Beyond Awkward Side Hugs: A Better Model for Relationships

Beyond Awkward Side Hugs: A Better Model for Relationships 2020-04-22T10:17:14-05:00
Men and women can be better than “just friends,” says Bronwyn Lea, writer, wife, mom, and now author. They can be family—and she doesn’t necessarily mean the married kind. When I heard about her new book, Beyond Awkward Side Hugs: Living as Christian Brothers and Sisters in a Sex-Crazed World, I felt an immediate kinship with my mostly-internet friend-with-a-divine-accent. After all, a decade ago I co-authored a book called Mixed Ministry: Working Together as Brothers and Sisters in an Oversexed Society. (Note the similar subtitles.)
I “met” Bronwyn Lea somewhere over five years ago, through a previous job working with bloggers. She was writing good stuff, mostly in obscurity, but I related to her humor, theology, and mom life. Two years ago we finally met IRL (in real life) at a writer’s conference, appropriately enough. A tall, vivacious presence, Bronwyn lights up the room with her smile and laugh. I think you’ll get a sense of that in this interview as she shares why her book can encourage a more life-giving approach to relationships.
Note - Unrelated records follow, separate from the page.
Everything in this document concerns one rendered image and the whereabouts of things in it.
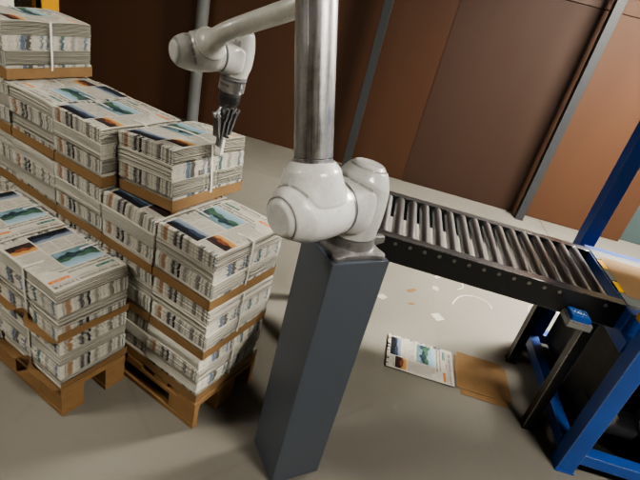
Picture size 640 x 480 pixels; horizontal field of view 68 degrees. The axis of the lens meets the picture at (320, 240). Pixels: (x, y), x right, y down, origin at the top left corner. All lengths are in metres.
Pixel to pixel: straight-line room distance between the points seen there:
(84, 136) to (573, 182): 4.65
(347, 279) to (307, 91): 0.55
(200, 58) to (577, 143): 4.38
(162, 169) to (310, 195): 0.73
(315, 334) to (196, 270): 0.48
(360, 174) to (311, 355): 0.60
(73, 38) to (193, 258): 1.19
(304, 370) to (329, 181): 0.68
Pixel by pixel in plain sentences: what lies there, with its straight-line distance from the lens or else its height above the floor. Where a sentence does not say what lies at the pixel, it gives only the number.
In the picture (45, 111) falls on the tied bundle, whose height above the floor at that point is 1.02.
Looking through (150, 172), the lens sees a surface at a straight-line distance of 1.80.
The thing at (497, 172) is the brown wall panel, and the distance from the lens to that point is 5.34.
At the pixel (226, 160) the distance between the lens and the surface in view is 1.90.
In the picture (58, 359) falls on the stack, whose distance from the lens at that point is 2.02.
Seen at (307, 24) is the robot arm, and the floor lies 1.59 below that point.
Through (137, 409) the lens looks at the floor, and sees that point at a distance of 2.22.
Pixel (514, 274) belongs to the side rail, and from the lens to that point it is 2.19.
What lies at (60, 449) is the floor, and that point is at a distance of 2.13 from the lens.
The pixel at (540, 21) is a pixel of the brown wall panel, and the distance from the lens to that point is 5.14.
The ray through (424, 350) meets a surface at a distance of 2.84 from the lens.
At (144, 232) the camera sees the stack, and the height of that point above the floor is 0.76.
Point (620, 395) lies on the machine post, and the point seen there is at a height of 0.50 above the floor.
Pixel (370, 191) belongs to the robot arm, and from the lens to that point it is 1.31.
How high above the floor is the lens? 1.68
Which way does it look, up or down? 28 degrees down
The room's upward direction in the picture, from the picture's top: 14 degrees clockwise
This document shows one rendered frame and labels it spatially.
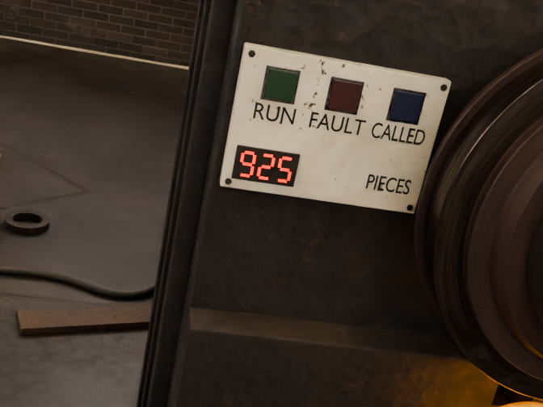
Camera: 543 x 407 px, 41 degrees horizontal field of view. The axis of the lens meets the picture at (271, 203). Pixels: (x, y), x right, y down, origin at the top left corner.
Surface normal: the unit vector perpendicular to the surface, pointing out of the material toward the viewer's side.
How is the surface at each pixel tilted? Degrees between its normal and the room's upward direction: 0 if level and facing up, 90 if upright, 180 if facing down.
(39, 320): 0
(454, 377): 90
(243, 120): 90
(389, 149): 90
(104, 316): 0
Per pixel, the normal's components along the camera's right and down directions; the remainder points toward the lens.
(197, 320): 0.19, -0.92
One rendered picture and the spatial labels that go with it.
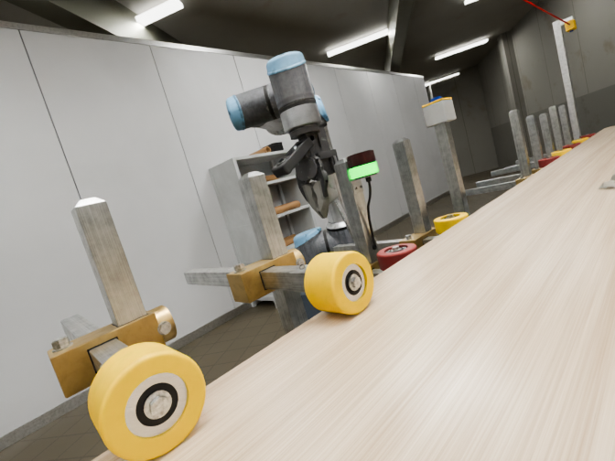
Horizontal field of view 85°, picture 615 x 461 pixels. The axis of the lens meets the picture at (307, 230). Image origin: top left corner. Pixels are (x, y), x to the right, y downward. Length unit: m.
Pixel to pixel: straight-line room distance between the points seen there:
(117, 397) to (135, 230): 3.02
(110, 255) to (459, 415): 0.41
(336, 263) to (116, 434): 0.26
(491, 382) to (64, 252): 3.04
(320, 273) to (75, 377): 0.30
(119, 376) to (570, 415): 0.30
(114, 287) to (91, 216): 0.09
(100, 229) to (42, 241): 2.65
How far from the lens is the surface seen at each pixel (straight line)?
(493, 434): 0.26
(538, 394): 0.29
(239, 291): 0.57
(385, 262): 0.67
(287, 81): 0.81
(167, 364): 0.31
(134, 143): 3.49
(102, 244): 0.49
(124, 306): 0.50
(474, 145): 12.82
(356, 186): 0.76
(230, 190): 3.50
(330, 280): 0.41
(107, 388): 0.31
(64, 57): 3.62
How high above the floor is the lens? 1.07
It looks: 7 degrees down
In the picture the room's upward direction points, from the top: 16 degrees counter-clockwise
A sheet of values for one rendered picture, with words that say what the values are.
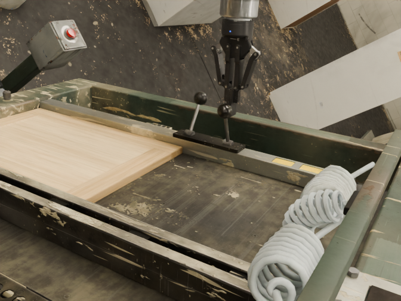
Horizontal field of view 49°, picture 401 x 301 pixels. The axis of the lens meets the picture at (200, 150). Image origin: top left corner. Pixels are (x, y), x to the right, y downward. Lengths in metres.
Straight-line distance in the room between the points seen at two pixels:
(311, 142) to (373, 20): 7.80
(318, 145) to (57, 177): 0.71
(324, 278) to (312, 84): 4.42
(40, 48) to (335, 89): 3.43
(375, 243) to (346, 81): 3.97
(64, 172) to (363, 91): 3.85
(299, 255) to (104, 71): 2.79
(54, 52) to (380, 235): 1.32
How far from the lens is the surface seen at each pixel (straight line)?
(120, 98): 1.62
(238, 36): 1.05
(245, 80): 1.08
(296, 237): 0.47
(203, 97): 1.21
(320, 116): 4.78
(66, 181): 1.03
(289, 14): 6.04
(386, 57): 4.54
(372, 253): 0.70
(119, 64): 3.28
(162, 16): 3.72
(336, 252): 0.38
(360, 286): 0.61
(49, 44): 1.74
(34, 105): 1.54
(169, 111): 1.50
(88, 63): 3.09
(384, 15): 9.00
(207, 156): 1.17
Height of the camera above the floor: 2.10
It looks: 36 degrees down
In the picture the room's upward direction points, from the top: 66 degrees clockwise
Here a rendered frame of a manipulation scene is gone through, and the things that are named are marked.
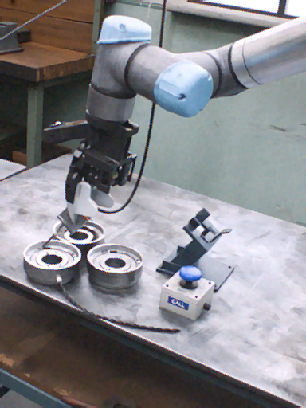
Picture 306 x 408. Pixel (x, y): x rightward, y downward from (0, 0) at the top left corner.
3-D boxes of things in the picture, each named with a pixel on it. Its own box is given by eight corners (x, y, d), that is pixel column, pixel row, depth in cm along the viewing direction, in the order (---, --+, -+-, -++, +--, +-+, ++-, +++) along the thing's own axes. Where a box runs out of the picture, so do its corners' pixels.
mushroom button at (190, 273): (171, 295, 101) (175, 270, 99) (182, 284, 104) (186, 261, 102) (192, 303, 99) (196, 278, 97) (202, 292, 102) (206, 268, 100)
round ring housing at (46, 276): (18, 260, 110) (18, 242, 108) (71, 256, 114) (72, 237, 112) (29, 291, 101) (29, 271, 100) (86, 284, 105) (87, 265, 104)
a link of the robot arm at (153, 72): (235, 65, 84) (178, 40, 89) (188, 72, 76) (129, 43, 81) (220, 115, 88) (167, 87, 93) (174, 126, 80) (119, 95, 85)
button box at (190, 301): (158, 307, 101) (161, 284, 99) (177, 290, 107) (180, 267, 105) (200, 324, 98) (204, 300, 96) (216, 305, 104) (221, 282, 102)
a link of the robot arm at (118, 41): (131, 31, 80) (92, 12, 84) (116, 103, 86) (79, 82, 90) (167, 29, 86) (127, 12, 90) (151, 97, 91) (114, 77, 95)
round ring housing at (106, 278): (145, 292, 105) (147, 272, 104) (88, 291, 103) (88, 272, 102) (138, 262, 115) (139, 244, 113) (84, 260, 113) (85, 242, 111)
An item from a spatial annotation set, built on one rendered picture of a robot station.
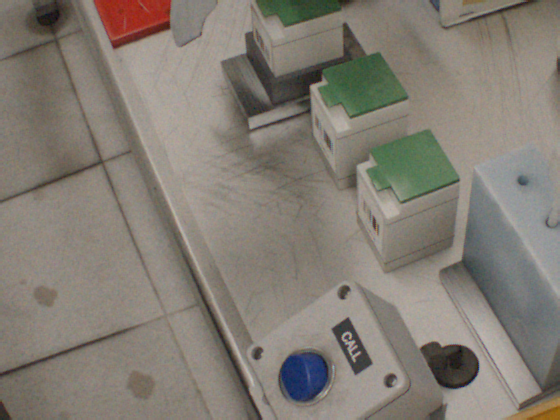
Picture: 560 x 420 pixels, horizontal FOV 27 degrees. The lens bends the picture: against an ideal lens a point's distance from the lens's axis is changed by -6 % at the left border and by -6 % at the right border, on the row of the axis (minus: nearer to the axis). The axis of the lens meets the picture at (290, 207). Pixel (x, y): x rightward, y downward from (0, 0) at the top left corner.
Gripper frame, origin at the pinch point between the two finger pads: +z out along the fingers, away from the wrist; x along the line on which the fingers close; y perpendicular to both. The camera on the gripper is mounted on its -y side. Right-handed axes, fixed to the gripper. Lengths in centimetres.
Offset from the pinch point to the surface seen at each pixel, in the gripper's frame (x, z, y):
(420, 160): -1.9, -0.6, -13.5
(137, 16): 8.2, 5.9, 10.5
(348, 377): 7.1, -1.0, -24.4
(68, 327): 22, 94, 43
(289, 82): 1.6, 2.9, -2.4
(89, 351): 20, 94, 38
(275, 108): 2.7, 4.7, -2.6
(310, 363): 8.6, -1.4, -23.1
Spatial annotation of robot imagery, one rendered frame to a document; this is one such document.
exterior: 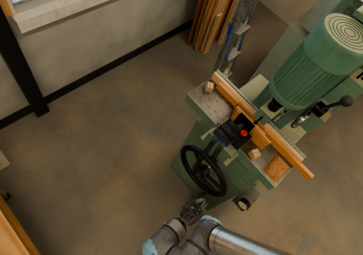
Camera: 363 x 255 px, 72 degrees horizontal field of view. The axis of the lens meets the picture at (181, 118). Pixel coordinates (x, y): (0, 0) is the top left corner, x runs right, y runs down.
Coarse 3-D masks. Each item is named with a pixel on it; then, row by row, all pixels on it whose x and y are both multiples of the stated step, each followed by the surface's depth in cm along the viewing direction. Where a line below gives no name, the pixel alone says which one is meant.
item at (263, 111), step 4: (268, 100) 113; (264, 104) 111; (260, 108) 110; (264, 108) 110; (280, 108) 112; (256, 112) 113; (260, 112) 111; (264, 112) 109; (268, 112) 109; (272, 112) 110; (276, 112) 110; (256, 116) 114; (260, 116) 112; (264, 116) 110; (268, 116) 108; (272, 116) 109; (260, 120) 113; (264, 120) 112; (268, 120) 110; (264, 124) 113
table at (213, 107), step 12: (204, 84) 131; (216, 84) 133; (192, 96) 126; (204, 96) 127; (216, 96) 129; (192, 108) 129; (204, 108) 124; (216, 108) 125; (228, 108) 127; (204, 120) 127; (216, 120) 122; (204, 144) 119; (252, 144) 120; (240, 156) 119; (264, 156) 118; (252, 168) 117; (264, 180) 115
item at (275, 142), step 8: (216, 88) 131; (224, 88) 127; (224, 96) 130; (232, 96) 126; (232, 104) 128; (272, 136) 120; (272, 144) 121; (280, 144) 118; (280, 152) 120; (288, 152) 117; (288, 160) 119; (296, 160) 116; (296, 168) 118; (304, 168) 115; (304, 176) 117; (312, 176) 114
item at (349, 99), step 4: (344, 96) 73; (348, 96) 73; (340, 100) 74; (344, 100) 73; (348, 100) 72; (352, 100) 72; (316, 104) 109; (320, 104) 107; (324, 104) 108; (332, 104) 87; (336, 104) 82; (340, 104) 78; (344, 104) 73; (348, 104) 72; (352, 104) 73; (312, 108) 109; (316, 108) 108; (320, 108) 105; (324, 108) 99; (328, 108) 94; (316, 112) 109; (320, 112) 107; (324, 112) 107; (320, 116) 108
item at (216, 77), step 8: (216, 72) 130; (216, 80) 131; (224, 80) 128; (232, 88) 127; (240, 96) 126; (248, 104) 125; (272, 128) 121; (280, 136) 119; (288, 144) 118; (296, 152) 117
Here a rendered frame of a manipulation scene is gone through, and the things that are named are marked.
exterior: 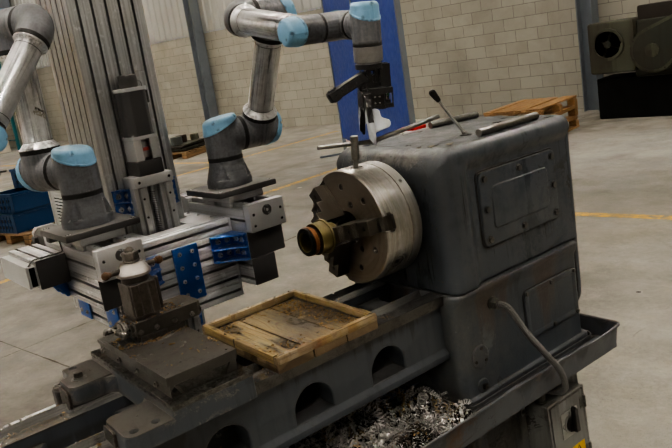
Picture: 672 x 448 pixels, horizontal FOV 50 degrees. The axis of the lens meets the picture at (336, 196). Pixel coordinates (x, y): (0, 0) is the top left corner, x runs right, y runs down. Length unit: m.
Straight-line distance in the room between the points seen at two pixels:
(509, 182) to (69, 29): 1.40
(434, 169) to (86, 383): 0.98
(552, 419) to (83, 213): 1.49
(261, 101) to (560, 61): 10.35
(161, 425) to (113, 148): 1.15
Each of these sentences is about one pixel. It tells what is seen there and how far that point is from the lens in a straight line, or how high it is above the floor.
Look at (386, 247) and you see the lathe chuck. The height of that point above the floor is 1.04.
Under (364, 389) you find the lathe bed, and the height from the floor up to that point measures 0.71.
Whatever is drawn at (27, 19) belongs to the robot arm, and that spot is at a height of 1.76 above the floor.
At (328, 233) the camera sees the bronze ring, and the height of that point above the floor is 1.10.
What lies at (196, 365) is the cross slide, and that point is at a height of 0.97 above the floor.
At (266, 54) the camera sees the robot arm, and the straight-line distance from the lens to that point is 2.31.
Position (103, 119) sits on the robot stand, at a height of 1.45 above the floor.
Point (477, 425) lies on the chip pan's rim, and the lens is 1.98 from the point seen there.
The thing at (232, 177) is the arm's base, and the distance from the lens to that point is 2.39.
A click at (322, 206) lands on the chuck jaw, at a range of 1.92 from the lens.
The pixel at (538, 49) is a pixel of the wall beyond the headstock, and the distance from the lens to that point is 12.65.
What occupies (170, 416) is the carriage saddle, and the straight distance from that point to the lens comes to 1.51.
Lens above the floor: 1.55
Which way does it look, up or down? 11 degrees down
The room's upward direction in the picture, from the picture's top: 9 degrees counter-clockwise
Your title includes an awkward word these days … and I don’t mean “awkward.” Hugs are mostly restricted, thanks to COVID-19. But your book, I think, is more relevant now than ever. What do you want readers to know about BASH?

I want readers to know this book is for them. For everyday Christians trying to live faithfully in real relationships. Not just for the super holy or the super struggling. But for the everyday-faithful who watch Netflix and trust the Bible but don’t always see how their faith equips them to navigate the real-life situations they find themselves in. I think we all have a story of awkwardness to tell where we were misunderstood in a male-female interaction, or where we were afraid we would be so we avoided it altogether: I’d like us to have more tools in our conversational and relational toolkit when it comes to navigating relationships and community.

You ask the When Harry Met Sally question: can men and women just be friends? Men and women often have differing answers. How did you research this issue, and which variables proved most important to the answer?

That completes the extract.